变速精灵XP1.01算法分析
crack by 游上岸的鱼[DFCG][FCG][BCG]
:004036D3 C7476001000000 mov [edi+60], 00000001
:004036DA E8D1D9FFFF call 004010B0==》算法CALL F8进入。
:004036DF 8B8C242C040000 mov ecx, dword ptr [esp+0000042C]
:004036E6 83C404 add esp, 00000004
:004036E9 3BC1 cmp eax, ecx<<<<<<<比较的关键啊
:004036EB 0F8484010000 je 00403875
:004036F1 56 push esi
:004036F2 8D4C2410 lea ecx, dword ptr [esp+10]
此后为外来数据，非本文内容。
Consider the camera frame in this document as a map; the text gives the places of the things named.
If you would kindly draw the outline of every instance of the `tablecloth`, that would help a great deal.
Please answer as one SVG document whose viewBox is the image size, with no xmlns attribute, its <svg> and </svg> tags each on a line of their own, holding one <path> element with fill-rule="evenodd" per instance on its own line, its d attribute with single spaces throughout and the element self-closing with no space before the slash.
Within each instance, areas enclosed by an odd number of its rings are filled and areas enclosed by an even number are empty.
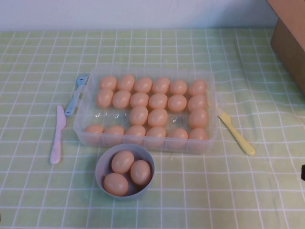
<svg viewBox="0 0 305 229">
<path fill-rule="evenodd" d="M 0 33 L 0 228 L 303 229 L 305 100 L 269 41 L 273 28 Z M 245 156 L 219 121 L 209 155 L 152 152 L 146 194 L 102 193 L 86 147 L 67 118 L 62 161 L 49 155 L 56 106 L 98 64 L 205 69 Z"/>
</svg>

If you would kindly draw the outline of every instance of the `brown cardboard box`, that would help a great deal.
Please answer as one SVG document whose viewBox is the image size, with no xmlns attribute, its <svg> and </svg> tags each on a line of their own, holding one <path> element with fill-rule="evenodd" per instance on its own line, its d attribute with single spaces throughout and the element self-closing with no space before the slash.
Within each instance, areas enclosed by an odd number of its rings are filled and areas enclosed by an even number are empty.
<svg viewBox="0 0 305 229">
<path fill-rule="evenodd" d="M 305 94 L 305 0 L 268 0 L 279 16 L 271 46 Z"/>
</svg>

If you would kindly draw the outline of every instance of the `plastic container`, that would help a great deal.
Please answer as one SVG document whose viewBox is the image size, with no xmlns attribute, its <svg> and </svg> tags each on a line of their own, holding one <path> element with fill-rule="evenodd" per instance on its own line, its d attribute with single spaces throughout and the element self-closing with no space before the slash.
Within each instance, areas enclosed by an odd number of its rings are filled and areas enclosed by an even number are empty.
<svg viewBox="0 0 305 229">
<path fill-rule="evenodd" d="M 181 79 L 186 81 L 188 85 L 197 79 L 205 80 L 207 83 L 206 96 L 210 104 L 210 106 L 207 108 L 207 112 L 209 114 L 209 123 L 206 127 L 206 131 L 209 135 L 209 140 L 182 140 L 166 137 L 164 142 L 160 145 L 158 144 L 160 139 L 156 137 L 135 137 L 130 135 L 115 136 L 104 133 L 92 134 L 84 132 L 84 129 L 91 124 L 101 124 L 104 128 L 109 128 L 113 125 L 121 125 L 125 130 L 131 126 L 129 122 L 129 113 L 131 111 L 130 108 L 116 109 L 114 107 L 110 107 L 102 109 L 99 108 L 95 102 L 96 94 L 99 90 L 99 82 L 103 77 L 107 75 L 113 75 L 119 80 L 120 77 L 125 74 L 132 74 L 136 80 L 141 77 L 149 77 L 152 79 L 152 81 L 155 81 L 161 77 L 167 77 L 171 80 L 171 82 L 177 79 Z M 187 100 L 189 100 L 188 94 L 186 94 L 185 97 Z M 88 82 L 83 89 L 82 98 L 78 102 L 78 111 L 74 120 L 73 127 L 79 140 L 85 145 L 110 147 L 122 143 L 137 143 L 138 145 L 148 150 L 171 151 L 189 154 L 208 154 L 211 151 L 217 135 L 217 116 L 215 105 L 216 100 L 214 75 L 209 71 L 188 71 L 168 68 L 127 68 L 118 66 L 98 66 L 92 70 Z M 189 132 L 190 128 L 188 126 L 188 117 L 188 111 L 181 113 L 168 112 L 168 121 L 165 125 L 166 131 L 169 132 L 175 128 L 181 127 Z M 98 141 L 88 141 L 88 139 L 92 138 L 98 139 Z"/>
<path fill-rule="evenodd" d="M 125 178 L 129 181 L 129 188 L 127 195 L 124 197 L 118 197 L 114 196 L 108 192 L 105 191 L 103 187 L 103 181 L 105 177 L 112 172 L 111 170 L 111 162 L 113 157 L 120 151 L 122 150 L 129 150 L 133 153 L 134 160 L 144 160 L 146 161 L 150 167 L 151 167 L 151 173 L 152 173 L 152 178 L 151 181 L 145 186 L 145 187 L 139 187 L 137 185 L 134 185 L 131 178 L 128 176 L 128 174 L 124 174 Z M 138 197 L 142 196 L 145 191 L 147 190 L 148 186 L 153 180 L 153 175 L 154 175 L 154 161 L 153 157 L 145 150 L 143 147 L 134 145 L 134 144 L 121 144 L 118 146 L 114 146 L 110 149 L 108 149 L 103 155 L 100 157 L 98 163 L 96 164 L 96 169 L 95 169 L 95 178 L 96 182 L 99 184 L 101 189 L 108 194 L 109 196 L 117 199 L 117 200 L 132 200 L 132 199 L 137 199 Z"/>
</svg>

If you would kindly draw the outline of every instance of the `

:004036F6 C7476000000000 mov [edi+60], 00000000
我的机器码是762-272-1015-968
:004010B0 55 push ebp
:004010B1 8BEC mov ebp, esp
:004010B3 56 push esi==》用? ESI可以看到762968272显然是机器码的变形,具体哪里我就不找了。机器码变形设为SN1
:004010B4 8B7508 mov esi, dword ptr [ebp+08]==》SN1移到ebp+08
:004010B7 C1EE0A shr esi, 0A==》SN1右移A(10位)位=745086,结果存于ESI设为SN2
:004010BA 8D05D0104000 lea eax, dword ptr [004010D0]
:004010C0 50 push eax
:004010C1 E8CAFFFFFF call 00401090
:004010C6 C3 ret
:004010C7 50 push eax
:004010C8 E8C3FFFFFF call 00401090
:004010CD CC int 03
:004010CE 90 nop
:004010CF 90 nop
:004010D0 C14D080F ror dword ptr [ebp+08], 0F==》SN1循环右移F(15)位
:004010D4 8B4508 mov eax, dword ptr [ebp+08]==》结果移到EAX
:004010D7 33C9 xor ecx, ecx==》ECX寄存器清零,用于下面计算循环的计数器
* Referenced by a (U)nconditional or (C)onditional Jump at Address:
|:004010EA(C)
|
:004010D9 8BD0 mov edx, eax==》结果再移到EDX
:004010DB D3EA shr edx, cl==》右移,CL位(计数器值)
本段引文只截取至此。